═══ Provided records
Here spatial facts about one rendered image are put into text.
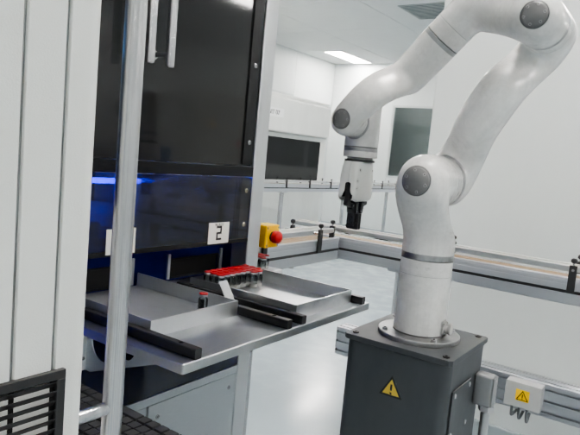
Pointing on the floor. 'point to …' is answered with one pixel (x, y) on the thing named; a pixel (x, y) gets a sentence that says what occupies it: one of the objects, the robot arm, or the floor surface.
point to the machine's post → (248, 255)
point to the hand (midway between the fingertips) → (353, 221)
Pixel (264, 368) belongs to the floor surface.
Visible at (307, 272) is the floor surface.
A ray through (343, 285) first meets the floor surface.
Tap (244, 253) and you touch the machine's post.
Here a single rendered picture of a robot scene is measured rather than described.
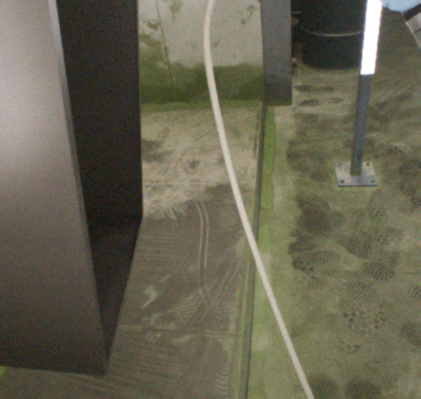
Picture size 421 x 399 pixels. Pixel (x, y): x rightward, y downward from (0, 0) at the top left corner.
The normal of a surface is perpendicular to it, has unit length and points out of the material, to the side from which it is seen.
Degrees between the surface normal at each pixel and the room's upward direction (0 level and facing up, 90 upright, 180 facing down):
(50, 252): 90
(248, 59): 90
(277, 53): 90
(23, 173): 90
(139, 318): 0
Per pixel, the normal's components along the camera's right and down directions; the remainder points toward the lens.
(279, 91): -0.16, 0.62
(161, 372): -0.15, -0.79
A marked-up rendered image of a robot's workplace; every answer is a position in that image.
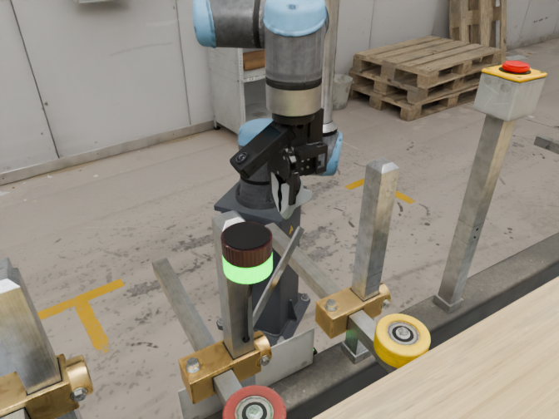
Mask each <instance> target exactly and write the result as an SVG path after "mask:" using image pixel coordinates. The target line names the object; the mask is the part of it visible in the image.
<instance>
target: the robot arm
mask: <svg viewBox="0 0 559 419"><path fill-rule="evenodd" d="M339 5H340V0H193V9H192V13H193V24H194V30H195V36H196V39H197V41H198V43H199V44H201V46H203V47H213V48H216V47H232V48H262V49H265V89H266V108H267V109H268V110H269V111H270V112H272V118H264V119H262V118H260V119H255V120H252V121H248V122H246V123H245V124H244V125H242V126H241V127H240V129H239V136H238V146H239V151H238V152H237V153H236V154H235V155H234V156H232V157H231V158H230V164H231V165H232V166H233V167H234V169H235V170H236V171H237V172H238V173H239V174H240V179H239V182H238V185H237V187H236V189H235V198H236V200H237V202H238V203H239V204H240V205H243V206H244V207H246V208H249V209H253V210H269V209H273V208H276V207H277V209H278V211H279V213H280V214H281V216H282V217H283V218H284V219H288V218H289V217H290V216H291V215H292V214H293V211H294V209H295V208H297V207H298V206H300V205H302V204H303V203H305V202H307V201H308V200H310V198H311V197H312V191H311V190H307V189H304V188H303V181H302V179H300V176H302V175H305V176H306V175H317V176H331V175H334V174H335V173H336V171H337V169H338V164H339V156H340V151H341V145H342V138H343V133H342V132H340V131H337V129H338V126H337V124H336V123H335V122H334V121H333V120H332V112H333V100H334V78H335V65H336V52H337V41H338V29H339Z"/></svg>
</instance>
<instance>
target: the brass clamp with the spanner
mask: <svg viewBox="0 0 559 419"><path fill-rule="evenodd" d="M191 357H194V358H197V360H198V362H199V363H200V369H199V371H197V372H194V373H190V372H187V371H186V364H187V362H186V361H187V360H189V359H190V358H191ZM271 358H272V352H271V348H270V344H269V342H268V340H267V338H266V336H265V335H264V334H263V333H262V332H261V331H257V332H255V333H254V350H252V351H250V352H247V353H245V354H243V355H241V356H239V357H237V358H233V357H232V356H231V354H230V352H229V350H228V348H227V347H226V345H225V343H224V340H221V341H219V342H217V343H214V344H212V345H210V346H208V347H206V348H203V349H201V350H199V351H197V352H193V353H192V354H190V355H187V356H185V357H183V358H180V359H179V360H178V362H179V366H180V370H181V379H182V381H183V383H184V385H185V387H186V390H187V392H188V394H189V396H190V399H191V401H192V403H193V404H196V403H197V402H200V401H202V400H204V399H206V398H207V397H210V396H212V395H214V394H216V392H215V387H214V380H213V378H214V377H217V376H219V375H220V374H222V373H224V372H228V371H229V370H232V371H233V373H234V374H235V376H236V378H237V379H238V381H239V382H241V381H243V380H245V379H246V378H248V377H251V376H253V375H255V374H256V373H258V372H261V365H263V366H266V365H268V364H269V362H270V360H271Z"/></svg>
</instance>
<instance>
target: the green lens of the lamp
mask: <svg viewBox="0 0 559 419"><path fill-rule="evenodd" d="M222 258H223V255H222ZM223 267H224V273H225V275H226V277H227V278H229V279H230V280H232V281H234V282H237V283H257V282H259V281H262V280H264V279H266V278H267V277H268V276H269V275H270V273H271V272H272V268H273V252H272V255H271V257H270V258H269V259H268V260H267V261H266V262H265V263H264V264H261V265H260V266H257V267H254V268H249V269H243V268H238V267H235V266H233V265H231V264H229V263H228V262H226V261H225V259H224V258H223Z"/></svg>
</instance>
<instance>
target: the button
mask: <svg viewBox="0 0 559 419"><path fill-rule="evenodd" d="M502 68H503V70H504V71H509V72H515V73H524V72H527V71H529V69H530V66H529V64H527V63H525V62H518V61H507V62H504V63H503V64H502Z"/></svg>
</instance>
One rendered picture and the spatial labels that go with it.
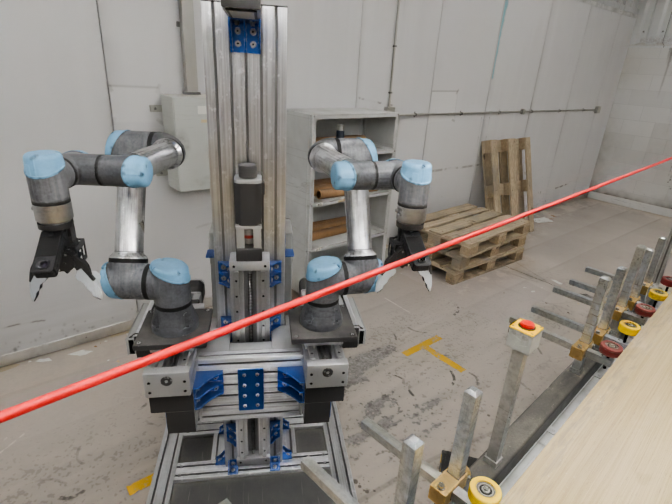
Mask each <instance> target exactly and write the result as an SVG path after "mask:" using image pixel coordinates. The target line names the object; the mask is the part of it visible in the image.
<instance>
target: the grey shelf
mask: <svg viewBox="0 0 672 504"><path fill-rule="evenodd" d="M360 118H361V121H360ZM399 119H400V113H396V112H389V111H383V110H376V109H370V108H291V109H287V122H286V203H285V217H290V222H291V227H292V232H293V251H294V257H293V263H292V289H293V290H295V291H296V292H297V293H299V292H298V287H299V279H300V278H301V277H306V272H307V265H308V263H309V262H310V261H311V260H313V259H315V258H317V257H321V256H331V257H332V256H335V257H337V258H339V259H340V260H341V261H344V255H345V254H346V252H347V251H348V249H347V232H346V233H342V234H338V235H334V236H330V237H326V238H322V239H318V240H314V241H312V230H313V222H316V221H321V220H327V219H332V218H338V217H343V216H346V212H345V196H339V197H333V198H326V199H317V197H316V196H314V180H317V179H325V178H331V177H330V176H328V175H327V174H325V173H320V172H317V171H316V170H314V169H313V168H312V167H311V166H310V164H309V162H308V151H309V149H310V147H311V146H312V145H313V144H314V143H315V142H316V137H328V136H336V130H337V125H338V124H342V125H344V135H365V137H366V139H370V140H371V141H372V142H373V143H374V145H375V147H376V150H377V155H378V161H386V160H388V159H391V158H395V156H396V147H397V137H398V128H399ZM395 122H396V125H395ZM364 125H365V126H364ZM365 128H366V131H365ZM359 131H360V134H359ZM394 132H395V135H394ZM310 139H311V140H310ZM395 141H396V142H395ZM310 142H311V143H310ZM313 142H314V143H313ZM393 142H394V144H393ZM392 153H393V154H392ZM312 180H313V181H312ZM307 184H308V188H307ZM391 194H392V189H391V190H378V191H373V192H369V203H370V221H371V240H372V250H373V251H374V252H375V253H376V254H377V258H378V259H380V260H381V258H382V260H381V261H382V263H383V265H384V260H385V250H386V241H387V231H388V222H389V213H390V203H391ZM387 200H388V202H387ZM386 209H387V212H386ZM385 219H386V222H385ZM310 228H311V229H310ZM384 229H385V230H384ZM307 230H308V231H307ZM310 230H311V231H310ZM310 235H311V236H310ZM310 237H311V238H310ZM383 238H384V241H383ZM382 248H383V251H382Z"/></svg>
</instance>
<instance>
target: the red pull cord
mask: <svg viewBox="0 0 672 504"><path fill-rule="evenodd" d="M671 159H672V157H670V158H667V159H665V160H662V161H659V162H657V163H654V164H652V165H649V166H646V167H644V168H641V169H638V170H636V171H633V172H630V173H628V174H625V175H622V176H620V177H617V178H615V179H612V180H609V181H607V182H604V183H601V184H599V185H596V186H593V187H591V188H588V189H586V190H583V191H580V192H578V193H575V194H572V195H570V196H567V197H564V198H562V199H559V200H556V201H554V202H551V203H549V204H546V205H543V206H541V207H538V208H535V209H533V210H530V211H527V212H525V213H522V214H519V215H517V216H514V217H512V218H509V219H506V220H504V221H501V222H498V223H496V224H493V225H490V226H488V227H485V228H482V229H480V230H477V231H475V232H472V233H469V234H467V235H464V236H461V237H459V238H456V239H453V240H451V241H448V242H446V243H443V244H440V245H438V246H435V247H432V248H430V249H427V250H424V251H422V252H419V253H416V254H414V255H411V256H409V257H406V258H403V259H401V260H398V261H395V262H393V263H390V264H387V265H385V266H382V267H379V268H377V269H374V270H372V271H369V272H366V273H364V274H361V275H358V276H356V277H353V278H350V279H348V280H345V281H342V282H340V283H337V284H335V285H332V286H329V287H327V288H324V289H321V290H319V291H316V292H313V293H311V294H308V295H306V296H303V297H300V298H298V299H295V300H292V301H290V302H287V303H284V304H282V305H279V306H276V307H274V308H271V309H269V310H266V311H263V312H261V313H258V314H255V315H253V316H250V317H247V318H245V319H242V320H239V321H237V322H234V323H232V324H229V325H226V326H224V327H221V328H218V329H216V330H213V331H210V332H208V333H205V334H202V335H200V336H197V337H195V338H192V339H189V340H187V341H184V342H181V343H179V344H176V345H173V346H171V347H168V348H166V349H163V350H160V351H158V352H155V353H152V354H150V355H147V356H144V357H142V358H139V359H136V360H134V361H131V362H129V363H126V364H123V365H121V366H118V367H115V368H113V369H110V370H107V371H105V372H102V373H99V374H97V375H94V376H92V377H89V378H86V379H84V380H81V381H78V382H76V383H73V384H70V385H68V386H65V387H62V388H60V389H57V390H55V391H52V392H49V393H47V394H44V395H41V396H39V397H36V398H33V399H31V400H28V401H26V402H23V403H20V404H18V405H15V406H12V407H10V408H7V409H4V410H2V411H0V423H3V422H6V421H8V420H11V419H13V418H16V417H18V416H21V415H23V414H26V413H28V412H31V411H33V410H36V409H39V408H41V407H44V406H46V405H49V404H51V403H54V402H56V401H59V400H61V399H64V398H67V397H69V396H72V395H74V394H77V393H79V392H82V391H84V390H87V389H89V388H92V387H94V386H97V385H100V384H102V383H105V382H107V381H110V380H112V379H115V378H117V377H120V376H122V375H125V374H127V373H130V372H133V371H135V370H138V369H140V368H143V367H145V366H148V365H150V364H153V363H155V362H158V361H161V360H163V359H166V358H168V357H171V356H173V355H176V354H178V353H181V352H183V351H186V350H188V349H191V348H194V347H196V346H199V345H201V344H204V343H206V342H209V341H211V340H214V339H216V338H219V337H221V336H224V335H227V334H229V333H232V332H234V331H237V330H239V329H242V328H244V327H247V326H249V325H252V324H255V323H257V322H260V321H262V320H265V319H267V318H270V317H272V316H275V315H277V314H280V313H282V312H285V311H288V310H290V309H293V308H295V307H298V306H300V305H303V304H305V303H308V302H310V301H313V300H315V299H318V298H321V297H323V296H326V295H328V294H331V293H333V292H336V291H338V290H341V289H343V288H346V287H349V286H351V285H354V284H356V283H359V282H361V281H364V280H366V279H369V278H371V277H374V276H376V275H379V274H382V273H384V272H387V271H389V270H392V269H394V268H397V267H399V266H402V265H404V264H407V263H409V262H412V261H415V260H417V259H420V258H422V257H425V256H427V255H430V254H432V253H435V252H437V251H440V250H442V249H445V248H448V247H450V246H453V245H455V244H458V243H460V242H463V241H465V240H468V239H470V238H473V237H476V236H478V235H481V234H483V233H486V232H488V231H491V230H493V229H496V228H498V227H501V226H503V225H506V224H509V223H511V222H514V221H516V220H519V219H521V218H524V217H526V216H529V215H531V214H534V213H536V212H539V211H542V210H544V209H547V208H549V207H552V206H554V205H557V204H559V203H562V202H564V201H567V200H570V199H572V198H575V197H577V196H580V195H582V194H585V193H587V192H590V191H592V190H595V189H597V188H600V187H603V186H605V185H608V184H610V183H613V182H615V181H618V180H620V179H623V178H625V177H628V176H630V175H633V174H636V173H638V172H641V171H643V170H646V169H648V168H651V167H653V166H656V165H658V164H661V163H664V162H666V161H669V160H671Z"/></svg>
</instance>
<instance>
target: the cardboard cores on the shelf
mask: <svg viewBox="0 0 672 504"><path fill-rule="evenodd" d="M357 137H359V138H366V137H365V135H344V138H357ZM324 138H336V136H328V137H316V142H317V141H319V140H321V139H324ZM314 196H316V197H317V199H326V198H333V197H339V196H345V194H344V191H343V190H335V189H334V188H333V186H332V184H331V178H325V179H317V180H314ZM346 232H347V230H346V216H343V217H338V218H332V219H327V220H321V221H316V222H313V230H312V241H314V240H318V239H322V238H326V237H330V236H334V235H338V234H342V233H346Z"/></svg>
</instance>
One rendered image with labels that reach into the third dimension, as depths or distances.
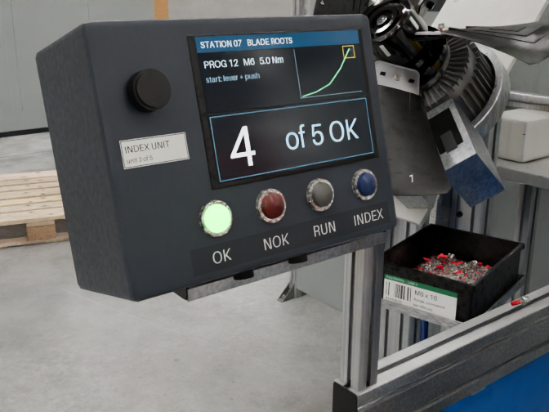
══════
- _Work to complete_: Reproduce exactly the lines above starting at the line containing "point to the machine's post → (248, 255)" and ending at the line containing "A marked-up rendered", including both, but not the pictures.

- _Result_:
point to the machine's post → (248, 255)
point to the hand (midway between the fingertips) → (353, 221)
Pixel (264, 368) belongs to the floor surface.
Visible at (307, 272) is the floor surface.
A ray through (343, 285) first meets the floor surface.
Tap (244, 253) and you touch the machine's post.
Here a single rendered picture of a robot scene is measured rather than described.
Picture size 421 x 399 pixels. Pixel (x, y): x rightward, y downward from (0, 0) at the top left corner.
The normal of a surface is perpendicular to it, has unit length and points out of the material, to the side from which it is seen.
Degrees between the surface normal at each pixel and the room's upward direction (0 level and facing up, 90 upright, 180 facing down):
(50, 252): 90
(248, 59): 90
(277, 53): 90
(23, 173): 90
(139, 318): 0
Per pixel, the normal's components along the camera's right and down directions; the remainder points toward the lens.
(279, 91): -0.16, 0.62
(161, 372): -0.15, -0.79
A marked-up rendered image of a robot's workplace; every answer is a position in that image.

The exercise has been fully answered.